The selection of the penalty parameter \(\lambda\) is usually done by \(k\)-fold cross-validation, following the general principle described at the end of Section 3.6. This data-driven selector is denoted by \(\hat\lambda_{k\text{-CV}}\) and has the form given^{111} in (3.18) (or (3.17) if \(k=n\)):

\[\begin{align*} \hat{\lambda}_{k\text{-CV}}:=\arg\min_{\lambda\geq0} \text{CV}_k(\lambda),\quad \text{CV}_k(\lambda):=\sum_{j=1}^k \sum_{i\in F_j} (Y_i-\hat m_{\lambda,-F_{j}}(\mathbf{X}_i))^2. \end{align*}\]

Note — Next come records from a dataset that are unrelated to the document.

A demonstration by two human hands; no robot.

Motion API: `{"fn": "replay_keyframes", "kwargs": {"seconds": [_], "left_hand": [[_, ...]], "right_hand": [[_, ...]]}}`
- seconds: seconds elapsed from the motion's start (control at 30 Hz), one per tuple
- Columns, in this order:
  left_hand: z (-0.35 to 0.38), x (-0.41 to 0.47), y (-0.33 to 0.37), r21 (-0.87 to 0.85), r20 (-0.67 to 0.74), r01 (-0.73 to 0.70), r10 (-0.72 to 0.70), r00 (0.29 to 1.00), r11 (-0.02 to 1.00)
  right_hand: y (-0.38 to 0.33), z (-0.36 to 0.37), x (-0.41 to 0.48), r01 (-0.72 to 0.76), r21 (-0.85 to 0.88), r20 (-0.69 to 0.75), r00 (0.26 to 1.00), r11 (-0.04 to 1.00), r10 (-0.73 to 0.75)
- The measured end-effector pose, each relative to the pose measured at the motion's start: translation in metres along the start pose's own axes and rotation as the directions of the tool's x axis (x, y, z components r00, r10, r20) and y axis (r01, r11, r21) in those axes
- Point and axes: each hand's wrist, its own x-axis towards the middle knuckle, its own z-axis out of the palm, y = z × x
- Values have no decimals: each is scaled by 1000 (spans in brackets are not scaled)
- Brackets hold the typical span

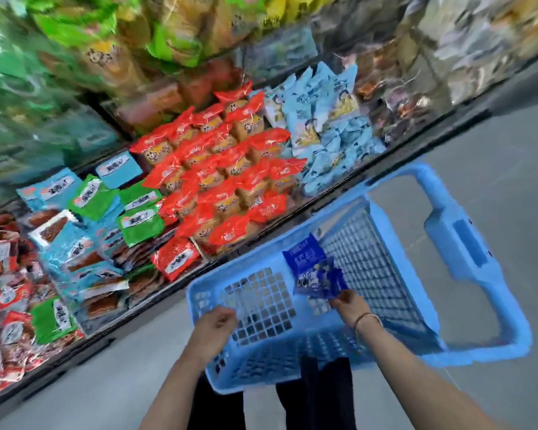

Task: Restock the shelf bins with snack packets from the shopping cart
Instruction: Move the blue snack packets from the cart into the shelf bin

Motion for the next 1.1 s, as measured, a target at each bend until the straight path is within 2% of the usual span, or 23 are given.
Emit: {"fn": "replay_keyframes", "kwargs": {"seconds": [0.13,0.2,0.27,0.33,0.43,0.57,0.63,0.9,1.0,1.1], "left_hand": [[28,61,1,109,142,3,-19,990,994],[39,91,-7,175,155,-14,-14,988,985],[46,112,-13,236,151,-22,-14,988,972],[50,128,-20,271,165,-13,-33,986,963],[52,140,-31,319,172,-23,-34,984,947],[53,143,-43,321,169,-10,-47,984,947],[53,144,-44,305,189,8,-69,980,952],[48,144,-39,170,177,67,-98,979,983],[48,144,-34,138,159,78,-100,982,987],[53,138,-23,173,177,39,-70,982,984]], "right_hand": [[1,14,66,-64,-10,-39,997,998,63],[3,27,98,-119,-32,-81,990,992,116],[5,42,119,-180,-96,-187,969,979,160],[8,58,128,-202,-161,-326,935,966,141],[12,78,132,-201,-121,-454,882,972,126],[11,92,135,-225,-251,-486,870,942,78],[9,99,137,-190,-288,-478,878,939,31],[9,116,137,-86,-128,-492,871,988,12],[9,115,139,44,27,-475,879,999,-26],[12,93,140,66,251,-379,925,966,35]]}}
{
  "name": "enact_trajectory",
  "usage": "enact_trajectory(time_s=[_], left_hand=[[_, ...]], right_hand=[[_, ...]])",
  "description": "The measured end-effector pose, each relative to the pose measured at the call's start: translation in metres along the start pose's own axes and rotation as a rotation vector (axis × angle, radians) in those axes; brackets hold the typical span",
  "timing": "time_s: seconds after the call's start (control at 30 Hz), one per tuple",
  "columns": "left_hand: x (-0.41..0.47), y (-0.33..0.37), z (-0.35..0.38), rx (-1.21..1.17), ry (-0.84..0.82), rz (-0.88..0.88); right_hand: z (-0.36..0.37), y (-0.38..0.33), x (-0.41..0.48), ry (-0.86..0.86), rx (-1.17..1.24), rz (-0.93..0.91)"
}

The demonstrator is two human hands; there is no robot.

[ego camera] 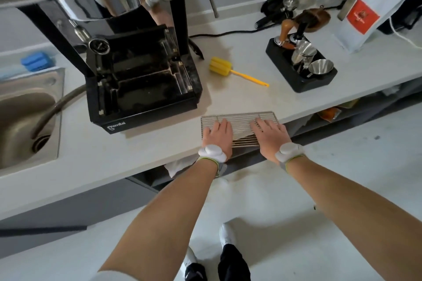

A very interesting variant for the \(\hat{\lambda}_{k\text{-CV}}\) selector is the so-called ** one standard error rule**. This rule is based on a parsimonious principle:

“favor simplicity within the set of most likely optimal models”.

It arises from observing that the objective function to minimize, \(\text{CV}_k\), is random. Thus, its minimizer \(\hat{\lambda}_{k\text{-CV}}\) is subjected to variability. Then, the parsimonious approach proceeds by selecting not \(\hat{\lambda}_{k\text{-CV}}\), but the *largest* \(\lambda\) (hence, the *simplest* model) that is still *likely* optimal, that is, that is “close” to \(\hat{\lambda}_{k\text{-CV}}\). This closeness is quantified by the estimation of the standard deviation of the *random variable* \(\text{CV}_k(\hat\lambda_{k\text{-CV}})\), which is obtained thanks to the folding splitting of the sample. Mathematically, \(\hat\lambda_{k\text{-1SE}}\) is defined as

\[\begin{align*} \hat\lambda_{k\text{-1SE}}:=\max\left\{\lambda\geq 0 : \text{CV}_k(\lambda)\in\left(\text{CV}_k(\hat\lambda_{k\text{-CV}})\pm\hat{\mathrm{SE}}\left(\text{CV}_k(\hat\lambda_{k\text{-CV}})\right)\right)\right\}. \end{align*}\]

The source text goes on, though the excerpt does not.